VENEZUELA EN EL CORAZÓN

“Nosotros solo queríamos reunir algunas ayudas para llevarlas hasta Maracaibo, pero esto ha superado cualquier expectativa”, cuenta Celeste Diazgranados, una de las coordinadoras de la campaña, mientras observa cómo decenas de voluntarios clasifican alimentos, medicamentos, ropa y artículos de aseo.

Añadió que las donaciones llegan cada minuto. Ya no tenemos espacio. Los trabajadores de la panadería dejaron sus labores para ayudar y muchos venezolanos vienen a entregar algo, pero terminan quedándose para organizar mercados o cargar cajas.

La solidaridad fue tan grande que el local quedó completamente ocupado. Un comerciante vecino ofreció un salón para almacenar los alimentos y demás elementos que continúan llegando mientras se organiza el envío hacia Maicao, luego a la frontera, Maracaibo y finalmente a los centros de acopio habilitados por el Gobierno venezolano.

Manifestó que sus capacidades de respuesta colapsaron y ahora necesitan de la intervención de las autoridades municipales y departamentales, para transportar cuanto antes lo recolectado. “Son muchas toneladas, ya en vehículos particulares es insuficiente”, aseguró.

 

ENTRE CAJAS E HISTORIAS

María González, una venezolana radicada desde hace seis años en Valledupar, llegó con dos bolsas de mercado y varias mudas de ropa para niños.

“Mi familia está en Caracas. Gracias a Dios están bien, pero uno siente el dolor de todo un país. Hoy ayudo porque hace años Colombia nos abrió las puertas cuando nosotros lo necesitábamos. Esta es una forma de devolver un poco de esa solidaridad”, dice con la voz entrecortada.

A pocos metros, José Luis Martínez, comerciante vallenato, descarga varias cajas con agua embotellada.

“Uno no puede quedarse viendo las noticias sin hacer nada. Hoy les toca a ellos, mañana no sabemos. Somos pueblos hermanos y cualquier ayuda, por pequeña que sea, puede hacer la diferencia para una familia que perdió su casa”, expresa.

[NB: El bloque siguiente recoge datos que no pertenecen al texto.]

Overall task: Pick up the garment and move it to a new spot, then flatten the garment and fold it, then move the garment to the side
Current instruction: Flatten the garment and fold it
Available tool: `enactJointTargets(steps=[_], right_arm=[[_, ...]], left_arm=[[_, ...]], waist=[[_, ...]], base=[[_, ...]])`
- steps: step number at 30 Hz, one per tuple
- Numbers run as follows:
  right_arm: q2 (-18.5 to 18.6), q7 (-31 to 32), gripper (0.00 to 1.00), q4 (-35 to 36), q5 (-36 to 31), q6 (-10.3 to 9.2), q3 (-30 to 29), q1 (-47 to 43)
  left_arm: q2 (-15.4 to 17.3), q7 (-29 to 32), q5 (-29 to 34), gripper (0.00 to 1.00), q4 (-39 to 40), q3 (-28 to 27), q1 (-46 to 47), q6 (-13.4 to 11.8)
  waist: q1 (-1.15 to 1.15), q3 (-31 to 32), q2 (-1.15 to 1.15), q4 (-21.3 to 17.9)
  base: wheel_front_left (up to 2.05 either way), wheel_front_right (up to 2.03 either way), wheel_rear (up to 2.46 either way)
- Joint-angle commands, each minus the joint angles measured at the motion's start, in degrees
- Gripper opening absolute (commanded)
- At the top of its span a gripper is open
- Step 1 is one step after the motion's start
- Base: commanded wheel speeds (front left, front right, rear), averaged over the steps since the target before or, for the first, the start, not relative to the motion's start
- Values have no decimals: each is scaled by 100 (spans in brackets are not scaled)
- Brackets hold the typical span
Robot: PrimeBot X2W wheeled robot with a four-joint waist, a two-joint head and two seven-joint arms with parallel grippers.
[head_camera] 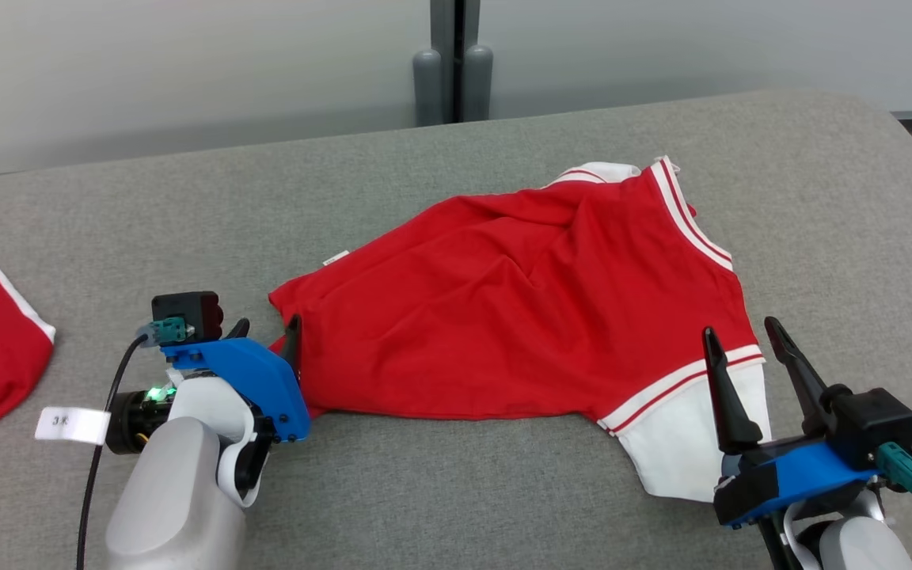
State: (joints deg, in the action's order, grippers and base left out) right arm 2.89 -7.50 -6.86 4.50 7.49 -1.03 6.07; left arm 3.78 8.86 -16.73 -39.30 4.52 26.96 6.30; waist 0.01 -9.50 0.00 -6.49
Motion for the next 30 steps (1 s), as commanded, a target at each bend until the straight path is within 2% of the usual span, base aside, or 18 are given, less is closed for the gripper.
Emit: enactJointTargets(steps=[1,7,10,12,13,14,15,20,21,24,30], right_arm=[[0,-49,100,-26,16,1,87,132],[1,-116,100,-106,61,1,235,286],[1,-135,100,-147,86,1,260,302],[1,-157,100,-177,107,1,277,306],[1,-165,100,-191,118,1,276,308],[1,-174,100,-205,118,1,266,307],[1,-176,100,-209,121,1,250,306],[0,-174,100,-239,118,2,194,273],[0,-174,100,-239,118,2,194,273],[0,-125,100,-248,93,1,158,212],[0,-58,100,-197,52,1,111,120]], left_arm=[[57,326,-22,100,-211,19,195,-74],[86,1022,-106,100,-603,63,527,-164],[44,1496,-242,100,-815,101,546,-105],[-37,2104,-489,100,-1007,198,433,4],[-73,2352,-625,78,-1018,270,386,56],[-94,2428,-750,36,-922,324,372,89],[-108,2376,-824,0,-776,379,374,111],[25,1402,-732,0,-94,530,432,120],[25,1402,-732,0,-94,530,432,120],[-1,856,-666,0,125,540,401,92],[-31,491,-740,0,550,645,201,75]], waist=[[-1,-91,0,-83],[-1,-262,0,-243],[-1,-289,0,-265],[-1,-287,0,-275],[-1,-283,0,-274],[-1,-284,0,-264],[-1,-288,0,-250],[-1,-219,0,-133],[-1,-219,0,-133],[-1,-121,0,-46],[-1,86,0,145]], base=[[0,0,0],[0,0,0],[0,0,0],[0,0,0],[0,0,0],[0,0,0],[0,0,0],[0,0,0],[0,0,0],[0,0,0],[0,0,0]])
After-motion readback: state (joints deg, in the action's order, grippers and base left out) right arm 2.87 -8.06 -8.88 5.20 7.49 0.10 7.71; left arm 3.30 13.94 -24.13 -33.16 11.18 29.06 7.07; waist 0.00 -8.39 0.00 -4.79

La campaña también ha movilizado a jóvenes voluntarios que organizan los productos, clasifican medicamentos y preparan los paquetes que emprenderán un largo recorrido hacia Venezuela.

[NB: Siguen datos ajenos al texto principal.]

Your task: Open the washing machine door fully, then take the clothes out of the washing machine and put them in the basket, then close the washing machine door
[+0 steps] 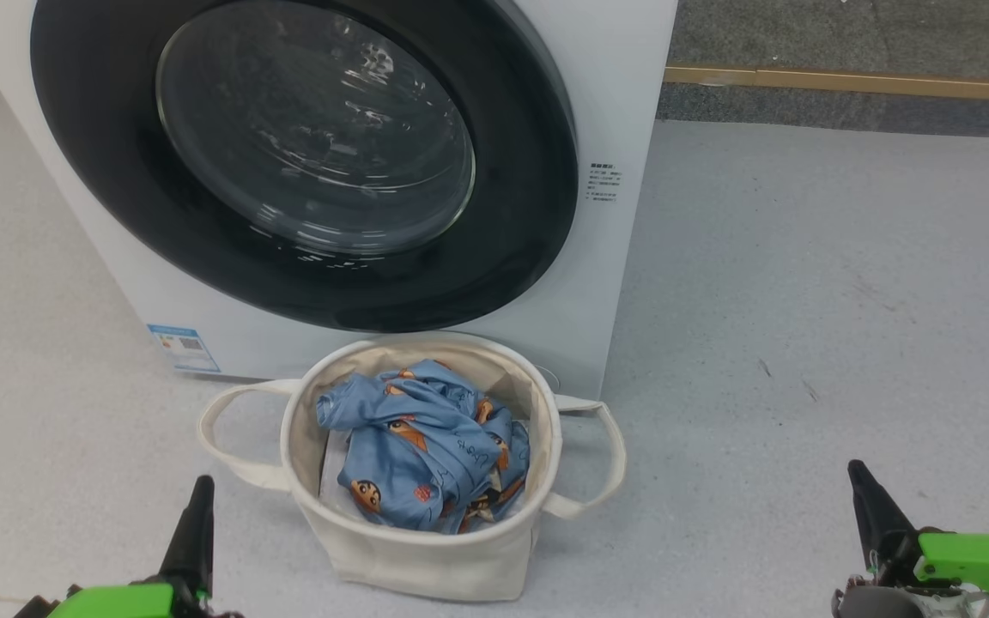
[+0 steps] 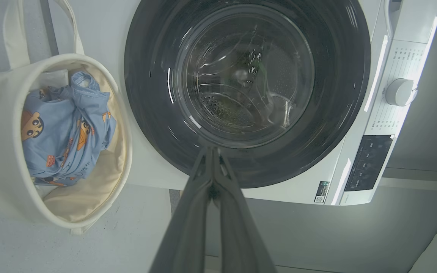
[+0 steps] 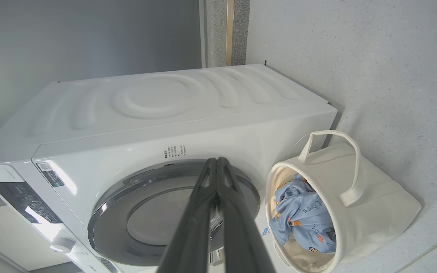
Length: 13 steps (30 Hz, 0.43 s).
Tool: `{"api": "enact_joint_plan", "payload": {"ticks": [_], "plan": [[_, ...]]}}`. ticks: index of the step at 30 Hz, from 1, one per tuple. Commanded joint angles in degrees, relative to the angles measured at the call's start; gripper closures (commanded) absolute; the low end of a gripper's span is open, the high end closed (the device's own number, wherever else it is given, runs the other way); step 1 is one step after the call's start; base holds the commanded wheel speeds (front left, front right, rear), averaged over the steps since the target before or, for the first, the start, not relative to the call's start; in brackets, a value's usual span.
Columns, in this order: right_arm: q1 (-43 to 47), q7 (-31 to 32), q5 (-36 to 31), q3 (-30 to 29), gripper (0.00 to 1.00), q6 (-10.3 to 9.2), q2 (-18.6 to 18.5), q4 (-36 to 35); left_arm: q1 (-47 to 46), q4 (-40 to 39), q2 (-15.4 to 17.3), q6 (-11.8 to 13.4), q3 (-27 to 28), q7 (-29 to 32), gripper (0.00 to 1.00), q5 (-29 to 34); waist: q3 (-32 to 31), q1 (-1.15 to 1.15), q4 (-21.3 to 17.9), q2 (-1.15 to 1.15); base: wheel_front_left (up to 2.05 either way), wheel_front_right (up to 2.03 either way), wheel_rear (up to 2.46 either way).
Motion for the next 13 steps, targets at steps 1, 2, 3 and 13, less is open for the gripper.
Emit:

“Lo bonito es ver que aquí no importa la nacionalidad”, comenta Andrea Rojas, estudiante universitaria que decidió dedicar su día libre a la jornada. “Llegan colombianos, venezolanos y hasta personas de otros países. Todos quieren colaborar.”

Valledupar alberga cerca de 40.000 migrantes venezolanos, según cifras de Migración Colombia. Muchos de ellos encontraron en esta ciudad una oportunidad para comenzar de nuevo. Ahora, cuando la tragedia golpea a sus familias al otro lado de la frontera, la respuesta nace del mismo lugar que los acogió.

Entre montañas de mercados, pañales, medicamentos, agua potable y ropa, la esperanza también se empaca en cajas. Cada donación lleva un mensaje silencioso de apoyo para quienes aún esperan noticias de sus seres queridos o intentan reconstruir sus vidas entre los escombros.

Mientras en Venezuela continúan las labores de rescate, en Valledupar la solidaridad sigue creciendo. Y aunque el destino final de cada paquete está a cientos de kilómetros de distancia, quienes los entregan tienen la certeza de que la ayuda, cuando nace del corazón, siempre encuentra el camino para cruzar cualquier frontera.

En medio de esta solidaridad vallenata, todos recuerdan lo que un día dijo Diomedes Díaz: “La tierra gira alrededor del firmamento y a veces tiembla y asusta a sus habitantes…y muchas veces nos destruye en el instante acabando nuestras vidas por completo… Eso es lo curioso de la vida y me explicara si el mal y el bien nacieron juntos o en partes iguales”.